Global deletion of Cxcl12 by administering tamoxifen to 8-week old adult Ubc-creER; Cxcl12^fl/fl mice significantly reduced white blood cell counts (Supplementary Fig. 4a), lymphocyte frequencies (Supplementary Fig. 4b), bone marrow cellularity (Supplementary Fig. 4c) and CD150⁺CD48⁻Lineage⁻Sca1⁺cKit⁺ HSC⁴ frequency (Supplementary Fig. 4d). Bone marrow cells from Ubc-creER; Cxcl12^fl/fl mice also gave significantly lower levels of donor cell reconstitution in all major haematopoietic lineages upon transplantation into irradiated mice (Supplementary Fig. 4e). Consistent with an independently targeted Cxcl12^fl allele¹⁴, these results demonstrate CXCL12 promotes adult HSC maintenance and lymphopoiesis.

HSCs do not express Cxcl12 by flow cytometry (Supplementary Fig. 4f). However, since some other haematopoietic cells expressed Cxcl12-DsRed (Fig. 1n, p), we conditionally deleted Cxcl12 from all haematopoietic cells in Vav1-cre; Cxcl12^fl/fl mice. Recombination was highly efficient in Vav1-cre; Cxcl12^fl/fl HSCs (Supplementary Fig. 5a). Adult Vav1-cre; Cxcl12^fl/fl mice had normal cellularity, HSC frequency (Supplementary Fig. 4g, h), lineage composition in the bone marrow and spleen (Supplementary Fig. 5b), and reconstituting potential in irradiated mice (except for a modest decline in T cell reconstitution; Supplementary Fig. 4i). Cells from the bone marrow, spleen and blood of Vav1-cre; Cxcl12^fl/fl mice formed normal numbers of haematopoietic colonies in culture (Supplementary Fig. 5c). We were unable to detect HSCs in the blood of Vav1-cre; Cxcl12^fl/fl mice when we competitively transplanted 600,000 mononucleated blood cells into irradiated mice (data not shown).
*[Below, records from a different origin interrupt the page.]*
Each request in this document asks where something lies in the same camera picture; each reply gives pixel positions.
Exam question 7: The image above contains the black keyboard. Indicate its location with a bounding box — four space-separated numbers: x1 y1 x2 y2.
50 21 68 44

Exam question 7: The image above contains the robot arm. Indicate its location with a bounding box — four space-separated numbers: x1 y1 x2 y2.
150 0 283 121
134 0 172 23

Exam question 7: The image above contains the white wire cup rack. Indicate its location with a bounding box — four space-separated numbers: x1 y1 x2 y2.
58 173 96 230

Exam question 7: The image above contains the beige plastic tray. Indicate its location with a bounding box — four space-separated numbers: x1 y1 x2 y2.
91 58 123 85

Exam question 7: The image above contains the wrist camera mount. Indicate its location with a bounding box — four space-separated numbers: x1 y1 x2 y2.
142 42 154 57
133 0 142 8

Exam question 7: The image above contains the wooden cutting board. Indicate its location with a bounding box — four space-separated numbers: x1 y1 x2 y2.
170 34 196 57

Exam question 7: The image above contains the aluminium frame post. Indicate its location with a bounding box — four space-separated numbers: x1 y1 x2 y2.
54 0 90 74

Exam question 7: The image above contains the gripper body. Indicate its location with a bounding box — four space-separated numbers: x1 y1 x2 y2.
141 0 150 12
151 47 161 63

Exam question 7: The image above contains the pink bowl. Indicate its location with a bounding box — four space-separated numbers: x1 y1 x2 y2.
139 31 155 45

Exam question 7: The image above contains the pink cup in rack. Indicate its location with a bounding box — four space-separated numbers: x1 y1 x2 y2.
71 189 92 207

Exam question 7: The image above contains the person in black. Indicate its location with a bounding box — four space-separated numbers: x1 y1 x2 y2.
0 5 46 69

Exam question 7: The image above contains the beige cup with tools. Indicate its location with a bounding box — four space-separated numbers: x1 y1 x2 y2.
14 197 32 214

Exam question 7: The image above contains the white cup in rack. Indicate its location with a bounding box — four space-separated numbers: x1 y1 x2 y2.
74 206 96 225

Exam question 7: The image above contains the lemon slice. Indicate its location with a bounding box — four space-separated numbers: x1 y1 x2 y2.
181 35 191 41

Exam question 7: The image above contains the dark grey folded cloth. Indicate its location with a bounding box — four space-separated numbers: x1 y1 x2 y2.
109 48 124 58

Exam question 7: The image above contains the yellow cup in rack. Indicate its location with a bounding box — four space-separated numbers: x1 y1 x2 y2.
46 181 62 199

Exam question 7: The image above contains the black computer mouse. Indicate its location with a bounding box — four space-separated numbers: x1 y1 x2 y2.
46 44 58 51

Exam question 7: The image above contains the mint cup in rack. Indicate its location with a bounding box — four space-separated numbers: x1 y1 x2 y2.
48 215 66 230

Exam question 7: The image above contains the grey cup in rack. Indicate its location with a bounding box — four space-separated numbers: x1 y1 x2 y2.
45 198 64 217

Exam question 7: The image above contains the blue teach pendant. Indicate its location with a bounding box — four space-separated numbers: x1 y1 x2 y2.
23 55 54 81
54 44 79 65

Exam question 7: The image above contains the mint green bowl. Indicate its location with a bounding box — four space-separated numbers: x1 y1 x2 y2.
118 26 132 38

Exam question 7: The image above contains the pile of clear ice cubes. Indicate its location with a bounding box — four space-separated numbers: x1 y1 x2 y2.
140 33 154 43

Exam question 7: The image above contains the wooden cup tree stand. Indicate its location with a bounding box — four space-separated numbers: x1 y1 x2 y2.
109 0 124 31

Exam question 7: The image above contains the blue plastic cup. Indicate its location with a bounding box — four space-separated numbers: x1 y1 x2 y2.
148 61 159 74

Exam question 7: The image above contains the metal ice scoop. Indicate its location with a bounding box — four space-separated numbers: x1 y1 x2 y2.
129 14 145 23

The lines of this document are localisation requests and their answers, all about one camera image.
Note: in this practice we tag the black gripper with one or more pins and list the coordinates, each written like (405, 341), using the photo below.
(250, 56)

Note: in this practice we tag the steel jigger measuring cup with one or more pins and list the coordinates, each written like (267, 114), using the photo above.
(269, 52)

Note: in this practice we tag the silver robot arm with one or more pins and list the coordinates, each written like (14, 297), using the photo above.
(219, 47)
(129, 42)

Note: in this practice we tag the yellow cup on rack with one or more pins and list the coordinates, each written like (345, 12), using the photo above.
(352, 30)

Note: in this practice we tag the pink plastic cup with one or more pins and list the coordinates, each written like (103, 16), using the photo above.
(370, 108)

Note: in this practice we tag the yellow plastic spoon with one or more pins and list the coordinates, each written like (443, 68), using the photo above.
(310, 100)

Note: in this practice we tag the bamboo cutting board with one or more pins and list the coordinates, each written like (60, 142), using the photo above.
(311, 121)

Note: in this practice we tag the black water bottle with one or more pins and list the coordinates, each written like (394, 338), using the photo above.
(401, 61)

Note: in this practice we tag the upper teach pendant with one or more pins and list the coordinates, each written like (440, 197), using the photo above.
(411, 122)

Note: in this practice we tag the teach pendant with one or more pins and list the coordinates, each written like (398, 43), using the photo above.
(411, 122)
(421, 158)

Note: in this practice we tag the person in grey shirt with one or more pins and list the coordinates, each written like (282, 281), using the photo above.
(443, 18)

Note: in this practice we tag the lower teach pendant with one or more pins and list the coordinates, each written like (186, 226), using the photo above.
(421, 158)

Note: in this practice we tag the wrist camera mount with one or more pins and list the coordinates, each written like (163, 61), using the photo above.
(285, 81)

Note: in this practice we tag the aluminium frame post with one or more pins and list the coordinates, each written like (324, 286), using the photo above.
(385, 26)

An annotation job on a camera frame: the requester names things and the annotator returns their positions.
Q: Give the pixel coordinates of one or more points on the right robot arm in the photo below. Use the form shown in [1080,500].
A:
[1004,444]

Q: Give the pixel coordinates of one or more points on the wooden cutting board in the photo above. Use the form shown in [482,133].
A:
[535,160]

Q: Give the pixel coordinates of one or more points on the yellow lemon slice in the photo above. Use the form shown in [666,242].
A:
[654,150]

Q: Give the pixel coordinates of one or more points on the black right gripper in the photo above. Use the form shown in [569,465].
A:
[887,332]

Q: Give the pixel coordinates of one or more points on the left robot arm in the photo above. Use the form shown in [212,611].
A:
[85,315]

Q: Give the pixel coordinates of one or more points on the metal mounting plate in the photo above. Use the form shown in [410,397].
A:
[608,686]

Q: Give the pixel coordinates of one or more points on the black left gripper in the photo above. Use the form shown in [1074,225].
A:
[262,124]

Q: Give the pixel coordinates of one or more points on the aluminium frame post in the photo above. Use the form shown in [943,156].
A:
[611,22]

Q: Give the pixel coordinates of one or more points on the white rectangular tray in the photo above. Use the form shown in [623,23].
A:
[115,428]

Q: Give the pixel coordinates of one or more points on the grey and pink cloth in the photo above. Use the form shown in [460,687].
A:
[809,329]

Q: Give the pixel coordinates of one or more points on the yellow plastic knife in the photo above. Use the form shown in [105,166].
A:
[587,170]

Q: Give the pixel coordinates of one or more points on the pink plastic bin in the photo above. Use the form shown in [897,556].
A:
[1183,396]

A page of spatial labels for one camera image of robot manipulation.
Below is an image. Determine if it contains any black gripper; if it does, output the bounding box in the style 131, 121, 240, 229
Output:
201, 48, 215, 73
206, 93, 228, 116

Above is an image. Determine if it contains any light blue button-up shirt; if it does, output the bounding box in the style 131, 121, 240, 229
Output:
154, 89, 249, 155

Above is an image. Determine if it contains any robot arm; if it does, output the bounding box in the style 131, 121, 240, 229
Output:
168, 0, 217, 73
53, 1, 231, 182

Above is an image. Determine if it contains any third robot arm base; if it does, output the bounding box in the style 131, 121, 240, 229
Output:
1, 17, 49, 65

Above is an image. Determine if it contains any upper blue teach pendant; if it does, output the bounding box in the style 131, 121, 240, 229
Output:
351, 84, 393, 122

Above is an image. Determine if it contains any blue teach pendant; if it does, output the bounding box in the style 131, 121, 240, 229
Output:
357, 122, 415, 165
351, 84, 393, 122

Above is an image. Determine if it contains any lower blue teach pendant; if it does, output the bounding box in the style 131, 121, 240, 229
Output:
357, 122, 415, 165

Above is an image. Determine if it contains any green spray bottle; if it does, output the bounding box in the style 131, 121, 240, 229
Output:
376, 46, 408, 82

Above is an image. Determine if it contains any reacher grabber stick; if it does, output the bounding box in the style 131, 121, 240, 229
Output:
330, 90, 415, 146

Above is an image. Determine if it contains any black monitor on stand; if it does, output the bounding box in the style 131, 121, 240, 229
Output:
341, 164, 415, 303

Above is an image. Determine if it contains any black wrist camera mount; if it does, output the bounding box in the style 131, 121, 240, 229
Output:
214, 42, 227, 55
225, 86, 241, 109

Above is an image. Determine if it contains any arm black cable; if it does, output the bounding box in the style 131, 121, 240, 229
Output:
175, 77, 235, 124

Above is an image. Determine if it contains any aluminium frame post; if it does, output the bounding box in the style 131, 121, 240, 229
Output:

Adult Vav1-cre; Cxcl12^fl/fl mice also had normal frequencies of CD150⁻CD48⁻LSK multipotent progenitors (MPPs; see Supplementary Figure 3 for flow cytometry gates and references for each cell population), Flt3⁺LSK lymphoid-primed MPPs (LMPPs), CD34⁺FcγR⁻Lineage⁻Sca1⁻cKit⁺ common myeloid progenitors (CMPs), Lineage⁻Sca1^lowcKit^lowFlt3⁺IL7Rα⁺ common lymphoid progenitors (CLPs), CD34⁻FcγR⁻Lineage⁻Sca1⁻cKit⁺ megakaryocytic/erythroid progenitors (MEPs), and CD34⁺FcγR⁺Lineage⁻Sca1⁻cKit⁺ granulocyte/macrophage progenitors (GMPs) (Supplementary Fig. 4j, k). Committed B lineage progenitors including B220⁺sIgM⁻CD43⁺CD24⁻ pre-pro B cells, B220⁺sIgM⁻CD43⁺CD24⁺ pro B cells, B220⁺sIgM⁻CD43⁻ pre B cells, and B220⁺sIgM⁻ B cells were also similar to controls (Supplementary Fig. 4l). Cxcl12 expression by haematopoietic cells is therefore not required for the maintenance or retention of HSCs or restricted progenitors in adult bone marrow.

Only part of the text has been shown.